Pages

Monday, August 16

A Wee Bit of Reflection

It’s been a year since I started this little labor of love, my real-time coming of age tale. And oh boy, what a year it has been.

If you had told me last year that this is how I would end up, that this would have been my life, I would have laughed.

Going into my freshman year I was going to be the life of every party. I was going to be single. I was going to be an honor student, a super achiever. I was going to be neat.

Well, one of those things held true—I made dean’s list both semesters and landed the most rossome editor position ever (and I’ve already got my eyes and heart set on my next position). But neat? Single? Life of the party?

Not even.

I’m just as disorganized. I still fall asleep the moment I open a textbook. And while I’m fun to be around I’m never going to be the girl to get the party started. Instead, there have been plenty of times that I opted to stay in with a glass bottle of wine and some Hulu. And I’m okay with that. I’ve accepted that I’m a messy, semi-wallflower with narcoleptic tendencies.

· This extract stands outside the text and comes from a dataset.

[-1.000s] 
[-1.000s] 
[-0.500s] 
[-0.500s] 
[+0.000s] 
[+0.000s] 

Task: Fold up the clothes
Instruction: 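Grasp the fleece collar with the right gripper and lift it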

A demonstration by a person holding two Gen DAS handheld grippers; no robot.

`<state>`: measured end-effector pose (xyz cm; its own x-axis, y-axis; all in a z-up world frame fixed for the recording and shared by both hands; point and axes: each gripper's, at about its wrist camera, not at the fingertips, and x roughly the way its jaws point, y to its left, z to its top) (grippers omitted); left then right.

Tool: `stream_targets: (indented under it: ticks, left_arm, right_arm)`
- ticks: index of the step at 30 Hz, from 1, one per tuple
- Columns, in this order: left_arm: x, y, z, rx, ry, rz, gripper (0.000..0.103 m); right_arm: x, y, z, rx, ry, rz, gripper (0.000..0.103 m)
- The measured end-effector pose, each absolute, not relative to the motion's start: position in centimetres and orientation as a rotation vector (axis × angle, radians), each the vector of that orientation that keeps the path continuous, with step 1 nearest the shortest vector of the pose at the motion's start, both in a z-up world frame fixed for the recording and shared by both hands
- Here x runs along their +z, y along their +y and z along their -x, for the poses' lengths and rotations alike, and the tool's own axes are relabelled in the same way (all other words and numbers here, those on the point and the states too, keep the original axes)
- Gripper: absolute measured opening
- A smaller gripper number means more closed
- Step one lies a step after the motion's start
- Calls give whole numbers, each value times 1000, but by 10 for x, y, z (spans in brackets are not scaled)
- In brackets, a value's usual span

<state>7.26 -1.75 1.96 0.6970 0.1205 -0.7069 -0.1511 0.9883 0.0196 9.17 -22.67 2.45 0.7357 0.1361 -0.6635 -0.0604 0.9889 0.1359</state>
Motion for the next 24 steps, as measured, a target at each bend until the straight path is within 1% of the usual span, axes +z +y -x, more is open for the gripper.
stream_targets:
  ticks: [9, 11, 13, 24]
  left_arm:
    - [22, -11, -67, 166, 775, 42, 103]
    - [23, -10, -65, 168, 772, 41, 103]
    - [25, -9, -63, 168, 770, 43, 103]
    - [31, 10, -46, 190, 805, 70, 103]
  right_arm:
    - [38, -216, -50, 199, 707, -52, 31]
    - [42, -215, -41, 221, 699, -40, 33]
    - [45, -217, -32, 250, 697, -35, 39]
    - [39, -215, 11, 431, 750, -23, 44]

And I’ve finally accepted my less-than-single status, too, which may have been harder than accepting that this co-ed isn’t the hardest of partiers.

Because while it seems almost nothing has turned out the way that I anticipated, I wouldn’t change a thing. And it took a night in Milly to make me realize that.

Saturday night ChiChi invited her nearest and dearest friends (and some randoms) to her new, gorgeous, big, old house (which is decorated exactly like her parents’ house) to properly warm it. Of course, Twin and I wouldn’t have missed it for the world.

Twin brought Chihuahua. Green Bean and the Fertilizer were there with three of his friends from Boston.

We all went out to dinner at a place called the Pickle Barrel.

Then the ladies returned to ChiChi’s to pretty ourselves over a bottle of organic champagne I brought back from Paris.

The boys returned shortly after, along with ChiChi’s 2 roommates, so we mixed a tub of hunch punch and got the party started.

More people showed up later. We danced. We mingled. We drank.

I started my evening talking to an ex-Marine. We talked about men missing chunks of skull and the dangers of life after deployment (at which point I mentioned something Papa, always the insurance man, told me about military motorcycle deaths). Then I spent the rest of the evening talking to one of the Boston boys about their upcoming trip to Disney world, road tripping, cooking and being a crazy vegan. The more I talked with him the more pronounced my Yankee accent became. And when it came time to go to bed I threw myself on the most uncomfortable Ikea pull-out couch. The Boston boy happened to fall there, too.

Now before you begin chanting adulterer and demanding crimson “A”s, let me make fully clear that we did nothing, all of our clothes stayed on, and that I wouldn’t have wanted it any other way.

The next morning I woke feeling better than anticipated, downed my trademark hangover cure (warm lemon water and oatmeal), helped ChiChi clean a bit while listening to her gripe about her first 8am class the next day, then returned to the homestead.

So what did I learn from my 24 hours in Milly?

That my family and my roots are important to me. That I don’t dislike the Dirty Dirty as much as I always thought I used to. That I actually really like the Minimalist. That I really, truly and completely love food and that my current food-related ambitions are not ill-advised. And when I heard ChiChi talk about starting back to school I got a wee bit jealous. Jealous of 8am classes and papers and mounds of reading?

Yes. Because College is where I belong. College is where most of my life is now. Twin and ChiChi, and the rest of the gang, are always going to be massively important parts of my life, but College is now. And, as strange as this sounds, all the work that comes with it is just icing on the cake.

So, cheers, friends. To a good year past, and another good year to come.